When I started looking for similar books written to inspire men to be their authentic selves, I met a lot of dead ends. Many of the books I found were doing the opposite. They were perpetuating toxic masculinity and contributing to the problem. Some of the text is shocking, but on further reflection, it’s not surprising that some people connect to this. Neglecting the emotional development of boys raises men that lack the emotional language and the self-awareness to name their own suffering. Many carried the message: if you’re not fulfilled with your life, it’s because you’re not man enough, or, it’s because women are stealing your power. Books like this aggravate the problem.

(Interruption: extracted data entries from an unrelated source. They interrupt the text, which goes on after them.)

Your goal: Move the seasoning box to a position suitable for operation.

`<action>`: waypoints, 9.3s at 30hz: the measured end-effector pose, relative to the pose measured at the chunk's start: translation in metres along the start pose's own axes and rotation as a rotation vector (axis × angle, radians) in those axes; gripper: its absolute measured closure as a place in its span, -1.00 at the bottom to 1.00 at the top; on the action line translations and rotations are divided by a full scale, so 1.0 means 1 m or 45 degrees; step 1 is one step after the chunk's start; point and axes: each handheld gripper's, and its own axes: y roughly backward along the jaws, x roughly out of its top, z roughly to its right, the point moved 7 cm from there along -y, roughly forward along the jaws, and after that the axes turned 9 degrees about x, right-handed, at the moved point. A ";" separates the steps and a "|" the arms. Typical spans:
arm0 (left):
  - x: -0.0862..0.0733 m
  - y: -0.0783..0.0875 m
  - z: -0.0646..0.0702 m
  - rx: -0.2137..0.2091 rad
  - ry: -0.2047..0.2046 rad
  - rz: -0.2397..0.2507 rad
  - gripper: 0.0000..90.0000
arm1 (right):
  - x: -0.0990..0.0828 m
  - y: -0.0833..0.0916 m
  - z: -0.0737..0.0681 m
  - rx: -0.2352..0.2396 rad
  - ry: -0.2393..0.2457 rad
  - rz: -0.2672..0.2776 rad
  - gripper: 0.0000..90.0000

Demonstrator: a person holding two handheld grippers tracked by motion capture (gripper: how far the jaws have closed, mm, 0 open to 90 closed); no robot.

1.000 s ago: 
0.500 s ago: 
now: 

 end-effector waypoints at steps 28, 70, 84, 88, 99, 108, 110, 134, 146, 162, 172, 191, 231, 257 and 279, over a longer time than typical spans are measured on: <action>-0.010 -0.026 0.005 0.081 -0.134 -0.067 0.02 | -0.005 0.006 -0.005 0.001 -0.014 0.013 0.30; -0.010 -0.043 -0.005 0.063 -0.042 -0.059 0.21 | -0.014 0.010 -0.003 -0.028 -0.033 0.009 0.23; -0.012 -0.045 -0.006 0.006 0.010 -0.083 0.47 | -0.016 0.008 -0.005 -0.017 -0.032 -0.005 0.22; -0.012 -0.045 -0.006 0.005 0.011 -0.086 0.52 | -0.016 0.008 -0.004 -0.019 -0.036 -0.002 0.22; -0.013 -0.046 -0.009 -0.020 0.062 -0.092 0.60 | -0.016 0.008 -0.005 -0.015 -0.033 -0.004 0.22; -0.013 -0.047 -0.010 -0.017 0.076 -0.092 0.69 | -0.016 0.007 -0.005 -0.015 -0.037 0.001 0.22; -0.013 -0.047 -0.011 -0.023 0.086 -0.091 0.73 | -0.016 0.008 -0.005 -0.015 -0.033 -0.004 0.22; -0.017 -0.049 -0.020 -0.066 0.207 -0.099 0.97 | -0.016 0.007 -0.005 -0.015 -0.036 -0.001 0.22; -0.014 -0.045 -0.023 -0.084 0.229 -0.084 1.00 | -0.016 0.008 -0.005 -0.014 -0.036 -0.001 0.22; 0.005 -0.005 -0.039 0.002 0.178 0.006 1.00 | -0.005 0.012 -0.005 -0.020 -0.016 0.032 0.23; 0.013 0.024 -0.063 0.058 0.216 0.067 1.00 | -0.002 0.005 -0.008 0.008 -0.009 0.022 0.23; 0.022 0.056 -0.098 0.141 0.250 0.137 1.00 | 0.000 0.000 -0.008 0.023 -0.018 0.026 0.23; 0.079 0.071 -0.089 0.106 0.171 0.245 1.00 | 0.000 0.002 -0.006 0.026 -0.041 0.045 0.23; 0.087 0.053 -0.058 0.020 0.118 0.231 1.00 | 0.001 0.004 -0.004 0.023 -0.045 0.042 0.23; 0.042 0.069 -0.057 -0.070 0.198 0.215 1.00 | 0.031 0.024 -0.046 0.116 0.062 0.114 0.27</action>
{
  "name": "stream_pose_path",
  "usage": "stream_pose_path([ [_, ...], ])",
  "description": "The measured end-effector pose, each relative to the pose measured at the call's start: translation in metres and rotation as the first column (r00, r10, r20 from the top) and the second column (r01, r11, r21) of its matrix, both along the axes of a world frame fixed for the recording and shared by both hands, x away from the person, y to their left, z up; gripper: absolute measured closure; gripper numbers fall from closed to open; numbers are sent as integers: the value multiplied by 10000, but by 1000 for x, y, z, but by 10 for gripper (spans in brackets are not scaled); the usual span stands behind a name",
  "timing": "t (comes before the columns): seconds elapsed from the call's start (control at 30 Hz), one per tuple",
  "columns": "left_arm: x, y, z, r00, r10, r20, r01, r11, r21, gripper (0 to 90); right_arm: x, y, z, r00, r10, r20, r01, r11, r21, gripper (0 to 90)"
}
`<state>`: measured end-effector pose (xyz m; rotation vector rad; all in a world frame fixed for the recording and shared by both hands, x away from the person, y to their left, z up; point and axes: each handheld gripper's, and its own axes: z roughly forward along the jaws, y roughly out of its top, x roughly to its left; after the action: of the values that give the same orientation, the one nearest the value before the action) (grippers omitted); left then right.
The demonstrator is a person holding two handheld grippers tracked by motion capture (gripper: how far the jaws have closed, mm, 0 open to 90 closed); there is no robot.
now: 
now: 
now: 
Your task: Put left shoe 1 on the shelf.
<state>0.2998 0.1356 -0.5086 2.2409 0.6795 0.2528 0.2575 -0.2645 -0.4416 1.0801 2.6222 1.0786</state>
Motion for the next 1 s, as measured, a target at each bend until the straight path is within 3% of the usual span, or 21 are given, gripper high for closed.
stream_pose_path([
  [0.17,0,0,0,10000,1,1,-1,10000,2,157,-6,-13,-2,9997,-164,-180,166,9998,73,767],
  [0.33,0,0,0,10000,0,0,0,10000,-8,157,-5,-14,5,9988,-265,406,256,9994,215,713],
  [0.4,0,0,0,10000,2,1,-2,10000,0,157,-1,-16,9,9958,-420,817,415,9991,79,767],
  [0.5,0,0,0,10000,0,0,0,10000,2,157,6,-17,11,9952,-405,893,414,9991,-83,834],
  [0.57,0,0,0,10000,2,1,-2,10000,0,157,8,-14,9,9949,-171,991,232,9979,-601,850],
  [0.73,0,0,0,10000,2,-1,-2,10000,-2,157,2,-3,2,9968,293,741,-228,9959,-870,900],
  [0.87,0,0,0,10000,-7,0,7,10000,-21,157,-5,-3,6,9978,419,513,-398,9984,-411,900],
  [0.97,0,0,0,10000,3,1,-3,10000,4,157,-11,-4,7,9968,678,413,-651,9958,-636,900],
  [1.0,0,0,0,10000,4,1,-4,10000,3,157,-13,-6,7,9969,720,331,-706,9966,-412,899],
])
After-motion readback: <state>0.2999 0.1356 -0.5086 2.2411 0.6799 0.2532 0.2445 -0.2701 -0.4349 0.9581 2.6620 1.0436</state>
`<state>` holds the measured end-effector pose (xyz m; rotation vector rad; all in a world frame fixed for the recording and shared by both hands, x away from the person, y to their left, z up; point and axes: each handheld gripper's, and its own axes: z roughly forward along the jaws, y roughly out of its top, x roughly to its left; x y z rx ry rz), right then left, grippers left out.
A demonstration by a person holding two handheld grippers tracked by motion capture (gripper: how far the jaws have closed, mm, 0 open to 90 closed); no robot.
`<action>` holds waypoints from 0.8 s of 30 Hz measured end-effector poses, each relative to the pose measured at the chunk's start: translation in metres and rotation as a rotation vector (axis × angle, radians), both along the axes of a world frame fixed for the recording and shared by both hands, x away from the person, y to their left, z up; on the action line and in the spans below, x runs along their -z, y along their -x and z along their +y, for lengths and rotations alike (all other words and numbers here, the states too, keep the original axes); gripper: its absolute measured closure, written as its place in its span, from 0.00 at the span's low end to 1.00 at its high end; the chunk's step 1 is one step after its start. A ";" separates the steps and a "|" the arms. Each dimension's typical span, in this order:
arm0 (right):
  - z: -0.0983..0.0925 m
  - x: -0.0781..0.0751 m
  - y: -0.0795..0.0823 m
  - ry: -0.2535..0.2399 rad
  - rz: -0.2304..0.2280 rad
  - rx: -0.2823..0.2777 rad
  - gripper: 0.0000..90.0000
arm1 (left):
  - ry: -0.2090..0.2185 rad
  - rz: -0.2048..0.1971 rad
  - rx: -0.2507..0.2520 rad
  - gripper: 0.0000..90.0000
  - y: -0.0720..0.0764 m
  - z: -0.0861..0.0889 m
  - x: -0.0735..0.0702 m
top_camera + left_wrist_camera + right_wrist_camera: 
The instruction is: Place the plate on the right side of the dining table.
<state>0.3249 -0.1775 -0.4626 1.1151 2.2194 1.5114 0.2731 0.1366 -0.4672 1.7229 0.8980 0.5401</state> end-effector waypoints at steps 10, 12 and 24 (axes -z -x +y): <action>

Then I found something. In his book I Don't Want To Talk About It, Terrence Real proposes that the restrictive expectations of toxic masculinity has lead to covert depression in men. In some cases, this covert depression manifests differently than that in women, exhibiting as substance abuse, violence, workaholism, and difficulty with intimacy. In online reviews, men praised it as being a revelation, and a life changing book. It makes sense. I have known many men with a seemingly unsatiable desire for more, always looking outside for fulfillment and happiness. I can see how for some men this book broke the silence surrounding depression, granting them permission to pursue good mental health. This is an example of how both spoken and unspoken words can hold power. While this book broke down a barrier for some men, given that it was written in the ‘90s, I think we can be assured that it didn’t have widespread impact. Surely there was a more recent book out there.
A friend found it. For the Love of Men by Liz Plank is a comprehensive review of toxic masculinity and its destructive consequences for men. This book covers a lot of ground, and effectively takes the blinders off, revealing the unrealistic limitations placed on men, and the detrimental results for us all. This book is for anyone who is a man or has a man in their lives that they care about. And for those of you that don’t care for men? Well, it might help you see things from their perspective.
During Book Interrupted’s Untamed episode 2, I state that equality is not achievable unless we bring the men along. By that, I don’t mean to be used as weapons in a fight for power. Men too deserve to be treated as unique, complex beings with intrinsic worth, and deserving of love. Women can work hard to remove the societal barriers that imprison us, but true equality will never be achieved until all humans are equal. Female empowerment will continue to be a struggle until those holding power, namely men, join the fight for equality. For men to join the fight, they need to be free to live authentically, as whole human beings, free from restrictive gender norms. That requires that the rest of us accept them when they do. Organizations like MenEngage promote exactly that.
I am encouraged that the negative effects of toxic masculinity are being talked about more. Concern for the well-being of boys is gaining attention, as is the realization that their emotional well-being has been neglected. Organizations such as White Ribbon and Next Gen Men are striving to create a new vision for masculinity that empowers men and boys to live healthier lives, achieve a sense of intrinsic self-worth, and build healthy relationships. There are so many more out there, too.
Is there a book you recommend for helping men escape their patriarchal cage? Can you think of a time when you participated in upholding harmful masculine stereotypes or perpetuated toxic masculinity? Is there an organization in your community that is reframing masculinity?